En el fondo, vislumbre al italiano a la luz de la luna, con su cigarro en mano, poco a poco avanzaba hacia él hasta que algo me paró. Una cuerda atada alrededor de mi cuello. Intenté agarrarla pero la cuerda me asfixiaba cada vez más y más fuerte. Zibago se me acercó y me dijo:
‒ Lo siento Mark, habías visto demasiado... y sinceramente, no sirves para una mierda ‒ esas fueron las últimas palabras que escuché en mi vida. Mientras, mi cuerpo intentaba zafarse de la cuerda que me la arrebataba. Mis piernas entonaron un ritmo frenético, como un danzarín al que le falta el aire. Imágenes de mi pasado desfilaban poco a poco ante mí. Conseguí girarme para intentar golpear a mi agresor, pero allí estaba él. “Cara cortada”, más fuerte y grande que nunca, inamovible, gigantesco, como un coloso que se mantiene erguido con el paso de los tiempos. Mi asesino apretaba con fuerza las cuerdas que momentos después me alejarían de la vida para siempre. Su horrenda y desgraciada cara fue lo último que vi mientras me caía al suelo y mi corazón se paraba para siempre.
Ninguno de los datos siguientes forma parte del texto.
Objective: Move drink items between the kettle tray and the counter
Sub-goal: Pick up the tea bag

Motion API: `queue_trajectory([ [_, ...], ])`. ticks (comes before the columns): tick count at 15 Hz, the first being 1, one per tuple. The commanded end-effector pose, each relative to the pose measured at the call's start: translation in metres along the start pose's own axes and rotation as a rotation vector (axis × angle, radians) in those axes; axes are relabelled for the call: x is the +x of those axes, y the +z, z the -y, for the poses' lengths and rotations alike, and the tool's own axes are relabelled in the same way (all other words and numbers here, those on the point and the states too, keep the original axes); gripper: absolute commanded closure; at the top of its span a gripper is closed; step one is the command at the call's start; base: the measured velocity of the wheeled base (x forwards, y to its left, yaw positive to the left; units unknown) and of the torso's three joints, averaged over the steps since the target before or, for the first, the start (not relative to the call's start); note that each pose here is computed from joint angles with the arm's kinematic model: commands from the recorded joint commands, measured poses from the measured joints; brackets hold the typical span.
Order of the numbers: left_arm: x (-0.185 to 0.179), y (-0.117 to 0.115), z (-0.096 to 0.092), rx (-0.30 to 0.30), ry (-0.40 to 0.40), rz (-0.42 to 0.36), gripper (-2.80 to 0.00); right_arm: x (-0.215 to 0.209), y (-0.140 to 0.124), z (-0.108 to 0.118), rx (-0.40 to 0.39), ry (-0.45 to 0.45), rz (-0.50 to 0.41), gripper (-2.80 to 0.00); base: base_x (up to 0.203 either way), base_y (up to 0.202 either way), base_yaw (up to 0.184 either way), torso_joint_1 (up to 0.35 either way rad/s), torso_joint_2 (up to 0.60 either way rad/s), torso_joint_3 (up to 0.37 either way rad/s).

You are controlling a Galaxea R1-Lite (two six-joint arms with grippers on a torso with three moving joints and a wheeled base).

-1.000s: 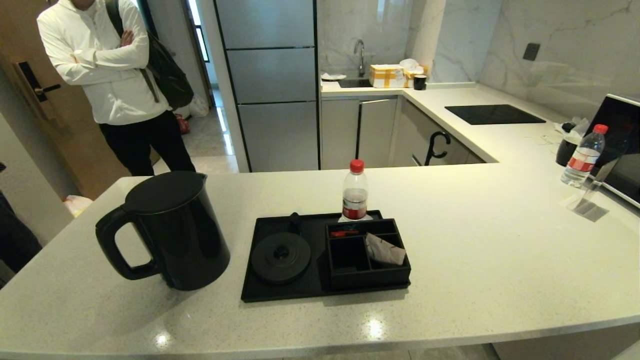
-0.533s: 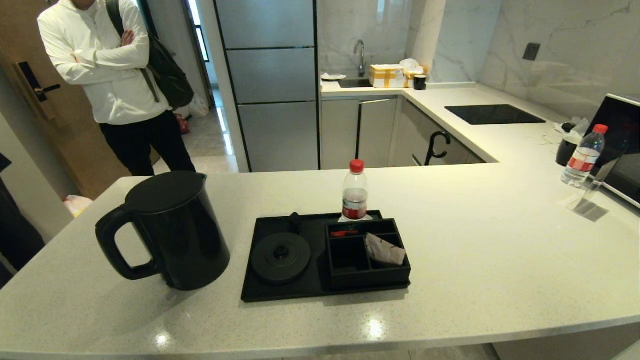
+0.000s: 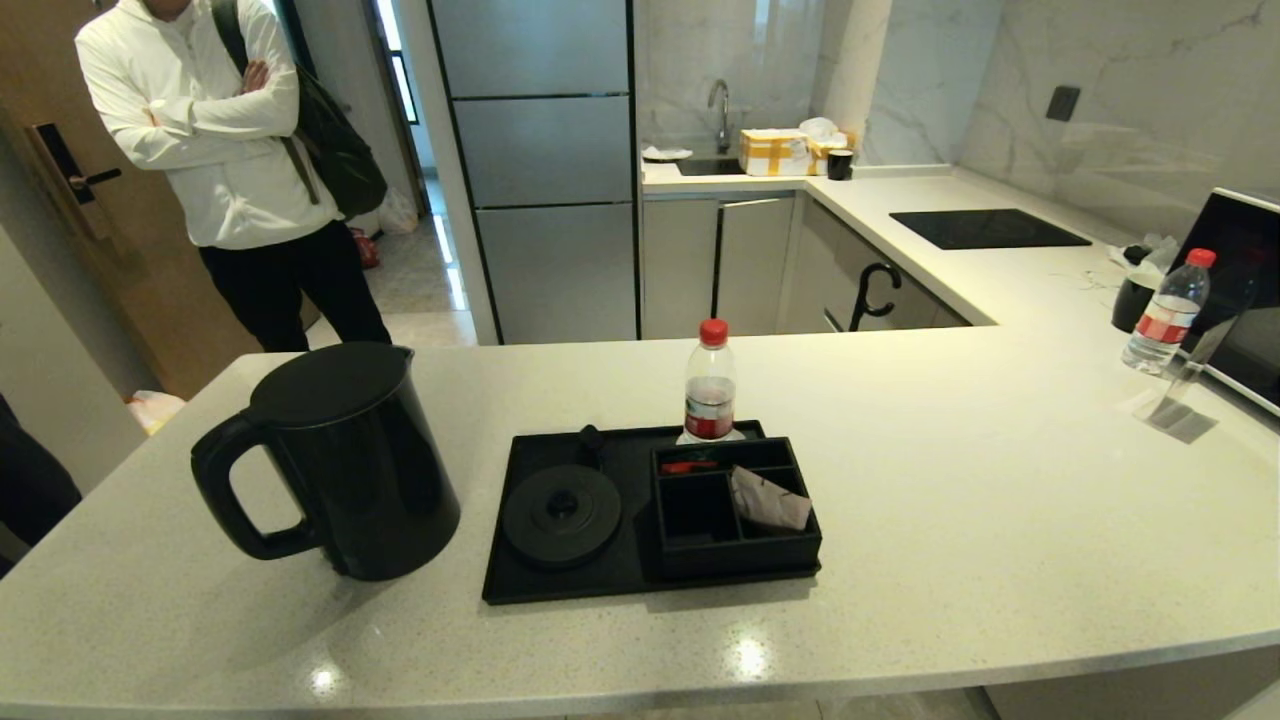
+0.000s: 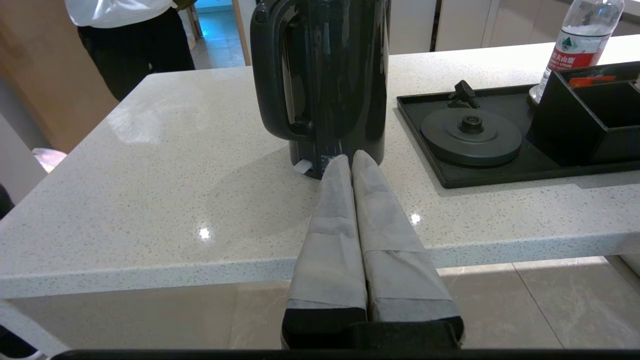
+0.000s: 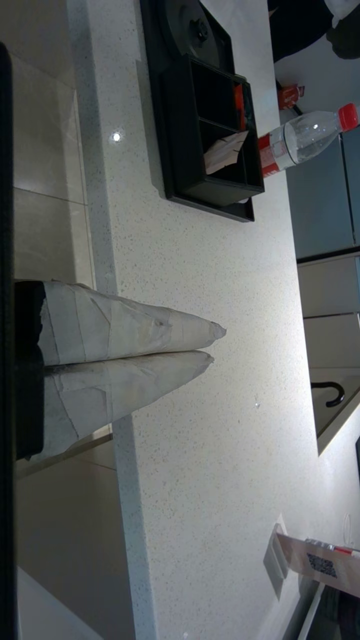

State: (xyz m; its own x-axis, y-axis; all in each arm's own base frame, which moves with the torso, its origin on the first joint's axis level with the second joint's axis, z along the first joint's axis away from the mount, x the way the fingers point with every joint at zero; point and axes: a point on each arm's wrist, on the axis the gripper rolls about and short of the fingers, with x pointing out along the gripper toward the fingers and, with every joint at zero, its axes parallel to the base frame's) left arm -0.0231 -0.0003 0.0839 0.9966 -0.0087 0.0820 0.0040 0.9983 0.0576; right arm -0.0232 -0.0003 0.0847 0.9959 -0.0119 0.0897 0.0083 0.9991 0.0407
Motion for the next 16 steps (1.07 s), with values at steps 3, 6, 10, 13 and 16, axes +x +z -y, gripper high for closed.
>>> queue_trajectory([
  [3, 0.0019, -0.0093, 0.0005, -0.002, -0.002, -0.031, 0.0, 0.0017, -0.0086, 0.0003, 0.0, -0.002, -0.03, 0.0, 0.0, 0.0, 0.0, 0.0, 0.0, 0.0],
  [6, 0.0019, -0.0093, 0.0005, -0.002, -0.002, -0.031, 0.0, 0.0016, -0.0083, 0.0003, 0.0, -0.002, -0.029, 0.0, 0.0, 0.0, 0.0, 0.0, 0.0, 0.0],
  [10, 0.0019, -0.0093, 0.0005, -0.002, -0.002, -0.031, 0.0, 0.0017, -0.0086, 0.0003, 0.0, -0.002, -0.03, 0.0, 0.0, 0.0, 0.0, 0.0, 0.0, 0.0],
  [13, 0.002, -0.0098, 0.0006, -0.002, -0.002, -0.033, 0.0, 0.0016, -0.0083, 0.0003, 0.0, -0.001, -0.029, 0.0, 0.0, 0.0, 0.0, 0.0, 0.0, 0.0],
  [16, 0.002, -0.0097, 0.0006, -0.002, -0.002, -0.033, 0.0, 0.0017, -0.0083, 0.0003, -0.003, -0.001, -0.027, 0.0, 0.0, 0.0, 0.0, 0.0, 0.0, 0.0],
])
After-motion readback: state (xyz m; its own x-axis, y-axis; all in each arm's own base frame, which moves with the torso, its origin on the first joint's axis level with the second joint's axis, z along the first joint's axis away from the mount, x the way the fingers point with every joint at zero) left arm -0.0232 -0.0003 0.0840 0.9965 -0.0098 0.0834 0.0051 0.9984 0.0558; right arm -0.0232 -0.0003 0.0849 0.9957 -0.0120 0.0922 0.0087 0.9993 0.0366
Como te decía, mi amiga encapuchada. Ya no me importa nada. Bueno, algo si me importa la verdad. Como sabrás, Zibago se encargó de atarme a una lámpara de mi casa para fingir que yo mismo me había suicidado. La policía, en cuanto me encontró avisó a mi madre de lo sucedido. Dios, mi pobre madre... Ella no se merecía esto. Ella no tenía nada que ver. Ahora, debido a sus creencias y a sus ensoñaciones vivirá toda la vida pensando que su hijo era un suicida, un hombre al que se le negó el cielo, un ser destinado al castigo eterno. Y sinceramente madre, peor infierno que el que viví todos los días de mi vida en ese lugar... Quizás la nueva vida sea mucho más interesante y llevadera...
Bueno, y tú mi querido o querida oyente, ¿te quitarás la capucha para que pueda verte de una vez? ¡Vaya, que sorpréndete ironía! Hola Cindy, ha pasado mucho tiempo... En fin, no me queda nada más que contarte querida. Entonces que, ¿nos vamos?